PROBLEM STATEMENT »
Print out the data that follows exactly, character for character, apart from the pictures.

DATASET EXTRACT »
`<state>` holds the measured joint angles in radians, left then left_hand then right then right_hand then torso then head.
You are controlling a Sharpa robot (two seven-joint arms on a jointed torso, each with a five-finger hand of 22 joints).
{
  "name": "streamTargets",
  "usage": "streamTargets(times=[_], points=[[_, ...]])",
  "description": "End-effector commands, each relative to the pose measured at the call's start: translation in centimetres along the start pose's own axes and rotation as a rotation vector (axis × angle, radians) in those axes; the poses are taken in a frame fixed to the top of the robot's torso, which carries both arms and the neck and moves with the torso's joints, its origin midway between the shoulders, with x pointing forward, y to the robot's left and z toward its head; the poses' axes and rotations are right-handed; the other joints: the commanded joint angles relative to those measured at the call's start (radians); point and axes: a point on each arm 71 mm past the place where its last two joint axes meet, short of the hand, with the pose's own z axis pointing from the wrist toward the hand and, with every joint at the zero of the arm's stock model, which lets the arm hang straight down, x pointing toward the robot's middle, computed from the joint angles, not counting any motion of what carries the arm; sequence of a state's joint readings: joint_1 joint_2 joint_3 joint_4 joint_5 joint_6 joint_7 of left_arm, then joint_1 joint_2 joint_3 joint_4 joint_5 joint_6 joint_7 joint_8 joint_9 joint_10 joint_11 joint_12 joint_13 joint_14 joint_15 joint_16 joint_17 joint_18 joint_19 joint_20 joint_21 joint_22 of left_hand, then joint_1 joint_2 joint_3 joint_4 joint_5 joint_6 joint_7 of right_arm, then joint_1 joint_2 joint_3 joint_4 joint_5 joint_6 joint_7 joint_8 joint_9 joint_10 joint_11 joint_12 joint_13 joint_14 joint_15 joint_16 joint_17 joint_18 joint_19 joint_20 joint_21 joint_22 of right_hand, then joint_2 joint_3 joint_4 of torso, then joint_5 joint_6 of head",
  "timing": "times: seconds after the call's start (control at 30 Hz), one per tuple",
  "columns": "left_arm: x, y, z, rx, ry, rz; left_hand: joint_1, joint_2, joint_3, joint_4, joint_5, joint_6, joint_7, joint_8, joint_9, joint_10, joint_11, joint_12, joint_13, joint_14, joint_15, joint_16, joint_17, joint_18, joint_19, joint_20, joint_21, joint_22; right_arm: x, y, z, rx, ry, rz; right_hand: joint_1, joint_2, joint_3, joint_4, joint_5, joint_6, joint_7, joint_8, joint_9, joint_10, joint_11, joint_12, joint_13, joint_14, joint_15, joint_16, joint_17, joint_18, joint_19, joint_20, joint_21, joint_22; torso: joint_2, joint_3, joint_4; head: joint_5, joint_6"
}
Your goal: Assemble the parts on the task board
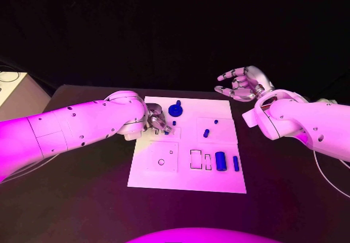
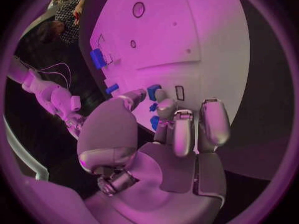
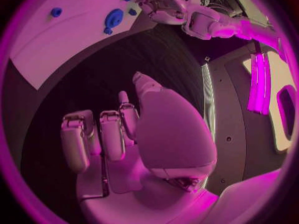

RESPONSE AREA »
`<state>` holds the measured joint angles in radians, left then left_hand then right then right_hand then torso then head.
You are controlling a Sharpa robot (two seven-joint arms on a jointed torso, each with a five-finger hand of 22 joints).
{
  "name": "streamTargets",
  "usage": "streamTargets(times=[_], points=[[_, ...]])",
  "description": "End-effector commands, each relative to the pose measured at the call's start: translation in centimetres along the start pose's own axes and rotation as a rotation vector (axis × angle, radians) in those axes; the poses are taken in a frame fixed to the top of the robot's torso, which carries both arms and the neck and moves with the torso's joints, its origin midway between the shoulders, with x pointing forward, y to the robot's left and z toward its head; the poses' axes and rotations are right-handed; the other joints: the commanded joint angles relative to those measured at the call's start (radians); point and axes: a point on each arm 71 mm past the place where its last two joint axes meet, short of the hand, with the pose's own z axis pointing from the wrist toward the hand and, with every joint at the zero of the arm's stock model, which lets the arm hang straight down, x pointing toward the robot's middle, computed from the joint angles, not counting any motion of what carries the arm; sequence of a state's joint readings: joint_1 joint_2 joint_3 joint_4 joint_5 joint_6 joint_7 of left_arm, then joint_1 joint_2 joint_3 joint_4 joint_5 joint_6 joint_7 joint_8 joint_9 joint_10 joint_11 joint_12 joint_13 joint_14 joint_15 joint_16 joint_17 joint_18 joint_19 joint_20 joint_21 joint_22 of left_hand, then joint_1 joint_2 joint_3 joint_4 joint_5 joint_6 joint_7 of right_arm, then joint_1 joint_2 joint_3 joint_4 joint_5 joint_6 joint_7 joint_8 joint_9 joint_10 joint_11 joint_12 joint_13 joint_14 joint_15 joint_16 joint_17 joint_18 joint_19 joint_20 joint_21 joint_22 of right_hand, then joint_2 joint_3 joint_4 of torso, then joint_5 joint_6 of head",
  "timing": "times: seconds after the call's start (control at 30 Hz), one per tuple",
  "columns": "left_arm: x, y, z, rx, ry, rz; left_hand: joint_1, joint_2, joint_3, joint_4, joint_5, joint_6, joint_7, joint_8, joint_9, joint_10, joint_11, joint_12, joint_13, joint_14, joint_15, joint_16, joint_17, joint_18, joint_19, joint_20, joint_21, joint_22; right_arm: x, y, z, rx, ry, rz; right_hand: joint_1, joint_2, joint_3, joint_4, joint_5, joint_6, joint_7, joint_8, joint_9, joint_10, joint_11, joint_12, joint_13, joint_14, joint_15, joint_16, joint_17, joint_18, joint_19, joint_20, joint_21, joint_22; torso: joint_2, joint_3, joint_4; head: joint_5, joint_6"
}
Your goal: Assemble the parts on the task board

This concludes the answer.